Give the number of lines below with "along" in them, leaving out anything else.
• • • • • • •
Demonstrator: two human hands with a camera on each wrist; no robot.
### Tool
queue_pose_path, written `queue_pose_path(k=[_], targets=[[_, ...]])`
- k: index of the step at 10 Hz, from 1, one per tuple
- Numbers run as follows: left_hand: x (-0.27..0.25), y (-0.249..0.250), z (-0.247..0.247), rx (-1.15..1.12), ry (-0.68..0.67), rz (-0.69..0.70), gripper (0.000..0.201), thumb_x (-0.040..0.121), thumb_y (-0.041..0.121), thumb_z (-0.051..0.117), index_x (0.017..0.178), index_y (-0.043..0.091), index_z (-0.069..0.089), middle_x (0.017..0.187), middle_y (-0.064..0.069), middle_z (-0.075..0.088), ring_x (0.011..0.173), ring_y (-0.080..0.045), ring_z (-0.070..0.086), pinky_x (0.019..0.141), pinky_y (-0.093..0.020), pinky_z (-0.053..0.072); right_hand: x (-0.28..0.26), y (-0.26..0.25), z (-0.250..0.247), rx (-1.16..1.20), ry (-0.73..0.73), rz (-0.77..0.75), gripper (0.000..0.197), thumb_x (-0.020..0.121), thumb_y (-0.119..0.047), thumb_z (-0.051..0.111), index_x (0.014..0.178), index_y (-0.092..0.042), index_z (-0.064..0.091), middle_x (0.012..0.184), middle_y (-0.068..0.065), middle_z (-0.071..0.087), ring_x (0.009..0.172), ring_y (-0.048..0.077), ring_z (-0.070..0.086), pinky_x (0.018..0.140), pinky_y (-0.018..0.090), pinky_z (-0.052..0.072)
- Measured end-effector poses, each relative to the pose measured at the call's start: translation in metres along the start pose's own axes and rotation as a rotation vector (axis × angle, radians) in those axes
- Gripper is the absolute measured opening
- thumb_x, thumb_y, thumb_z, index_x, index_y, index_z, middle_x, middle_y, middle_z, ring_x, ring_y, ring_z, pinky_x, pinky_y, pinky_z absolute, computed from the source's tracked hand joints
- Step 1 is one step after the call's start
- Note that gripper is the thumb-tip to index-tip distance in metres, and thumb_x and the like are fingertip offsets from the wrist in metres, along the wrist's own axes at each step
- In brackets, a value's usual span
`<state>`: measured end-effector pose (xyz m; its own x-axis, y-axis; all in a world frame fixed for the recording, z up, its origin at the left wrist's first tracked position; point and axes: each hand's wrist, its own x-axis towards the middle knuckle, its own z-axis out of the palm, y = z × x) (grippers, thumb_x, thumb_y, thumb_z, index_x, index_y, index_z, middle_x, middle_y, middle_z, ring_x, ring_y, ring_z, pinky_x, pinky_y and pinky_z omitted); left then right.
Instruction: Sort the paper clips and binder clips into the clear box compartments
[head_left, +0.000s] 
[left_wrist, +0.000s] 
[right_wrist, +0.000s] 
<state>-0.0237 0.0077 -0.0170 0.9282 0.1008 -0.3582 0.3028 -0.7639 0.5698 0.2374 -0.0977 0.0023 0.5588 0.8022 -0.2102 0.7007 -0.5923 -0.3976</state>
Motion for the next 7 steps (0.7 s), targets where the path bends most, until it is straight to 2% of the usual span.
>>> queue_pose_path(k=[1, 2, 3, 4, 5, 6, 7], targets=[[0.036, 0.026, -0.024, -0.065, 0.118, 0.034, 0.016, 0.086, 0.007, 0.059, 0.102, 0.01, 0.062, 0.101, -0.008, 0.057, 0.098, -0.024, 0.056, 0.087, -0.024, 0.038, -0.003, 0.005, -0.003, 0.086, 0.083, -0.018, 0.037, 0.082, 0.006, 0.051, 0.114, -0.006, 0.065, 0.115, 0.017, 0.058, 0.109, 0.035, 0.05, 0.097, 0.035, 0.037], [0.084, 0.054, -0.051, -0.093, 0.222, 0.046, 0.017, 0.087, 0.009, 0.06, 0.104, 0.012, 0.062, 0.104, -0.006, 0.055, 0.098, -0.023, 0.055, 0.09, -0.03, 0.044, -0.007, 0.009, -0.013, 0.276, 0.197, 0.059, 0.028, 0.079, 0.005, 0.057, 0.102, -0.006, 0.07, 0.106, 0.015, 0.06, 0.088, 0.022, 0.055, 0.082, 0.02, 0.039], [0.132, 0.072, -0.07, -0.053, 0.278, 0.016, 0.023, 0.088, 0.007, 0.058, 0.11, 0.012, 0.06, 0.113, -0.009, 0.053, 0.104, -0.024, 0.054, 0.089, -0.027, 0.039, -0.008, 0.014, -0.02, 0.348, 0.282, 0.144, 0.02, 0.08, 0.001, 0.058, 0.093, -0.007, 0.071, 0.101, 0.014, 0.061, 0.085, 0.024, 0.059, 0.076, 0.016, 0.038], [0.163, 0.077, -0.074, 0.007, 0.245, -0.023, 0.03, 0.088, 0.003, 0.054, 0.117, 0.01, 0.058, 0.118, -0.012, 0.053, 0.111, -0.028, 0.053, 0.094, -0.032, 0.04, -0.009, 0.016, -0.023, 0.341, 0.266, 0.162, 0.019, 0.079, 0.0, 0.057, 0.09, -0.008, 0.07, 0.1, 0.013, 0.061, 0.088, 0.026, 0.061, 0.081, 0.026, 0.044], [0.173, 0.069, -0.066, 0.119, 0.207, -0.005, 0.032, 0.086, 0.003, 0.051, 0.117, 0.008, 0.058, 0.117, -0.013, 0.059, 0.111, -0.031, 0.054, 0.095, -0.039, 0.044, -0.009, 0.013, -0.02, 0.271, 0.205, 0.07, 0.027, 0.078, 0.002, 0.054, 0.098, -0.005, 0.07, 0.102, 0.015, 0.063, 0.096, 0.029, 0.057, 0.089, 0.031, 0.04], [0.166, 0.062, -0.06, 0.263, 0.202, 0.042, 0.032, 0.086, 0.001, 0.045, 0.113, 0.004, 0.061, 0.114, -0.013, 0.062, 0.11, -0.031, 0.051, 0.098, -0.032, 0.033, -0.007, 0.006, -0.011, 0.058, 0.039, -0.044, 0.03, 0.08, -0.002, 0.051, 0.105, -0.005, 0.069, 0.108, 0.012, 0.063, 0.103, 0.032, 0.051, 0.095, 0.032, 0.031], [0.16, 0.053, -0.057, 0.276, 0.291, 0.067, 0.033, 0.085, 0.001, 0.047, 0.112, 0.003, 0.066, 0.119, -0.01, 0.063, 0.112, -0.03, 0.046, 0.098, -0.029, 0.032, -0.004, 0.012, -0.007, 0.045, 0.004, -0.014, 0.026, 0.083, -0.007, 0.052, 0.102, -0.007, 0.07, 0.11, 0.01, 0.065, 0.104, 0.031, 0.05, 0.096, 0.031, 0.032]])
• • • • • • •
# [Answer to this task]
2